Re: [PATCH v3 2/2] drm/amdgpu: Optimize VM invalidation engine allocation and synchronize GPU TLB flush

Alex Deucher <alexdeucher@xxxxxxxxx> · Thu, 20 Feb 2025 11:19:15 -0500

On Thu, Feb 20, 2025 at 5:08 AM Christian König
<christian.koenig@xxxxxxx> wrote:
>
> Am 20.02.25 um 06:41 schrieb Lazar, Lijo:
> > On 2/19/2025 2:35 PM, jesse.zhang@xxxxxxx wrote:
> >> From: "Jesse.zhang@xxxxxxx" <jesse.zhang@xxxxxxx>
> >>
> >> - Modify the VM invalidation engine allocation logic to handle SDMA page rings.
> >>   SDMA page rings now share the VM invalidation engine with SDMA gfx rings instead of
> >>   allocating a separate engine.

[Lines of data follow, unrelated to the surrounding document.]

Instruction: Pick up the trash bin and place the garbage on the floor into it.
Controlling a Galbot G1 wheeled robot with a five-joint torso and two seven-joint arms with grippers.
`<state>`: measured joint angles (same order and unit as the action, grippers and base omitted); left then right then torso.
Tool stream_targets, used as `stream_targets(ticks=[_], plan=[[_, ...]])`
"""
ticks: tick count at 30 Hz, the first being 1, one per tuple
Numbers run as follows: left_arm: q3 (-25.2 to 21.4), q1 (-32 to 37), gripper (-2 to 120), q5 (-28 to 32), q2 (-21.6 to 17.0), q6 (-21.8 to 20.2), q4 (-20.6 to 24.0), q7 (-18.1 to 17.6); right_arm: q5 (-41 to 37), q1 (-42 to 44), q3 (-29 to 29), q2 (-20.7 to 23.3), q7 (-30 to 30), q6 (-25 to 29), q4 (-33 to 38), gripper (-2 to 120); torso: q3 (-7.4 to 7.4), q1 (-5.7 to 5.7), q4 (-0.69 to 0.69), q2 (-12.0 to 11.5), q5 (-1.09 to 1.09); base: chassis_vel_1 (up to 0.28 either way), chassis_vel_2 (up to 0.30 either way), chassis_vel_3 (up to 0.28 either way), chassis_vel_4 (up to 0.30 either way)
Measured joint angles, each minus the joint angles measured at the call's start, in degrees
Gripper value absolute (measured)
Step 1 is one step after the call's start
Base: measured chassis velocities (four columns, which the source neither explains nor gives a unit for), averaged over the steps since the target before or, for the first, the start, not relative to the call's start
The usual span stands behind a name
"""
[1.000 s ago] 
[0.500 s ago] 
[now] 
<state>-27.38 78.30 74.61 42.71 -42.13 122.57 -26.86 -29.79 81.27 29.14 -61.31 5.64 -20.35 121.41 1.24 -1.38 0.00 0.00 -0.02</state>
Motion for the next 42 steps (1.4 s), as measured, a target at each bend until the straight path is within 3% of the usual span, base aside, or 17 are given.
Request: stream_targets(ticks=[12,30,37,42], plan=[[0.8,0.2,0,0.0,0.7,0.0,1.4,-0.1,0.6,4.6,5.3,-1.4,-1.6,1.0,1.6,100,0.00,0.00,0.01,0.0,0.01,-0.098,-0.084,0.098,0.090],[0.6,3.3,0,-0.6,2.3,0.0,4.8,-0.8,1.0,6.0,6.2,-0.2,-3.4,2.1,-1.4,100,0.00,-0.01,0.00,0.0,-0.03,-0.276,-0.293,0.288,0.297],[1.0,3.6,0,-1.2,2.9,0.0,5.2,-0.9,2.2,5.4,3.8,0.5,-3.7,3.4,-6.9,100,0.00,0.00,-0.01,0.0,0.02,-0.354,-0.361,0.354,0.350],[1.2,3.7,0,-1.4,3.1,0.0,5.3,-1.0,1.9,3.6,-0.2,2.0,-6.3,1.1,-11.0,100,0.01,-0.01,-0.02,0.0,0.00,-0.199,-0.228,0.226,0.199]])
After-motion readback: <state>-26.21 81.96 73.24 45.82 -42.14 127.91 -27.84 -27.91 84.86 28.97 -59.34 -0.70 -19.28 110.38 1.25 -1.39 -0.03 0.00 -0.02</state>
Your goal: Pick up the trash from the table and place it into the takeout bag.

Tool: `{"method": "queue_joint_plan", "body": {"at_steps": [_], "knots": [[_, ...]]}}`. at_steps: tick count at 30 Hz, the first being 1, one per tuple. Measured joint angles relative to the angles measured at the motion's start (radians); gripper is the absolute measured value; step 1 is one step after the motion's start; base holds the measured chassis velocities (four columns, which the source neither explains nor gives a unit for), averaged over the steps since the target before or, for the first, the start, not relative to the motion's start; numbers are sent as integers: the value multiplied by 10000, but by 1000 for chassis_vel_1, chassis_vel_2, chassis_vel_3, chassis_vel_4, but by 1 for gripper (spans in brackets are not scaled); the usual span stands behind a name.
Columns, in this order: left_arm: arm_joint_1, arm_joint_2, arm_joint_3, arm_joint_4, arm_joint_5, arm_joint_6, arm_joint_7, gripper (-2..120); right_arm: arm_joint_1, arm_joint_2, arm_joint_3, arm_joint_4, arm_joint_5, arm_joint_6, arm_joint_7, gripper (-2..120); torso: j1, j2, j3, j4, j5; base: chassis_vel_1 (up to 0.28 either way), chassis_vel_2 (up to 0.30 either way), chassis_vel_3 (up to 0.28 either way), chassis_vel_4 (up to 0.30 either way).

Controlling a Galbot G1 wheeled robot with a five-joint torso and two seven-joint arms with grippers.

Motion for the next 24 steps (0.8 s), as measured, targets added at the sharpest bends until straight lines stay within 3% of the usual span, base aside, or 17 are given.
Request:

This change ensures efficient resource management and
> >>   avoids the issue of insufficient VM invalidation engines.
> >>
> >> - Add synchronization for GPU TLB flush operations in gmc_v9_0.c.
> >>   Use spin_lock and spin_unlock to ensure thread safety and prevent race conditions
> >>   during TLB flush operations. This improves the stability and reliability of the driver,
> >>   especially in multi-threaded environments.
> >>
> >> V3: replace the sdma ring check with a function `amdgpu_sdma_is_shared_inv_eng`
> >>  to Check if a ring is an SDMA ring that shares a VM invalidation engine
> >>
> >> Suggested-by: Lijo Lazar <lijo.lazar@xxxxxxx>
> >> Signed-off-by: Jesse Zhang <jesse.zhang@xxxxxxx>
> >> ---
> >>  drivers/gpu/drm/amd/amdgpu/amdgpu_gmc.c  |  7 +++++++
> >>  drivers/gpu/drm/amd/amdgpu/amdgpu_sdma.c | 18 ++++++++++++++++++
> >>  drivers/gpu/drm/amd/amdgpu/amdgpu_sdma.h |  1 +
> >>  drivers/gpu/drm/amd/amdgpu/gmc_v9_0.c    |  2 ++
> >>  4 files changed, 28 insertions(+)
> >>
> >> diff --git a/drivers/gpu/drm/amd/amdgpu/amdgpu_gmc.c b/drivers/gpu/drm/amd/amdgpu/amdgpu_gmc.c
> >> index cb914ce82eb5..8ccc3fb34940 100644
> >> --- a/drivers/gpu/drm/amd/amdgpu/amdgpu_gmc.c
> >> +++ b/drivers/gpu/drm/amd/amdgpu/amdgpu_gmc.c
> >> @@ -601,8 +601,15 @@ int amdgpu_gmc_allocate_vm_inv_eng(struct amdgpu_device *adev)
> >>                      return -EINVAL;
> >>              }
> >>
> >> +    if(amdgpu_sdma_is_shared_inv_eng(adev, ring)) {
> >> +            /* Do not allocate a separate VM invalidation engine for SDMA page rings.
> >> +             * Shared VM invalid engine with sdma gfx ring.
> >> +             */
> >> +            ring->vm_inv_eng = inv_eng - 1;
> > This kind of logic has an implicit assumption that SDMA IP does
> > something like
> >
> > for each inst
> >       init sdma ring
> >       init page ring
> >
> > If the IP does something like init page ring/init sdma ring or init sdma
> > ring of all instances followed by init page ring of all instances, this
> > doesn't work.
> >
> > The other thing is this is not readable. There is no clear way to know
> > what this thing is really doing. That is why it's better to explicitly
> > express what the logic is doing so that it's maintainable in future.
>
> What guarantees that the SDMA gfx ring isn't interrupted by the paging ring while doing an invalidation?
>
> In other words as far as I can see it is perfectly possible that the SDMA gfx ring grabs the semaphore, is interrupted by the SDMA paging ring and then in turn also waits for the semaphore.
>
> This would mean a deadlock inside the SDMA.
>
> As far as I can see what you try to do here is a no-go.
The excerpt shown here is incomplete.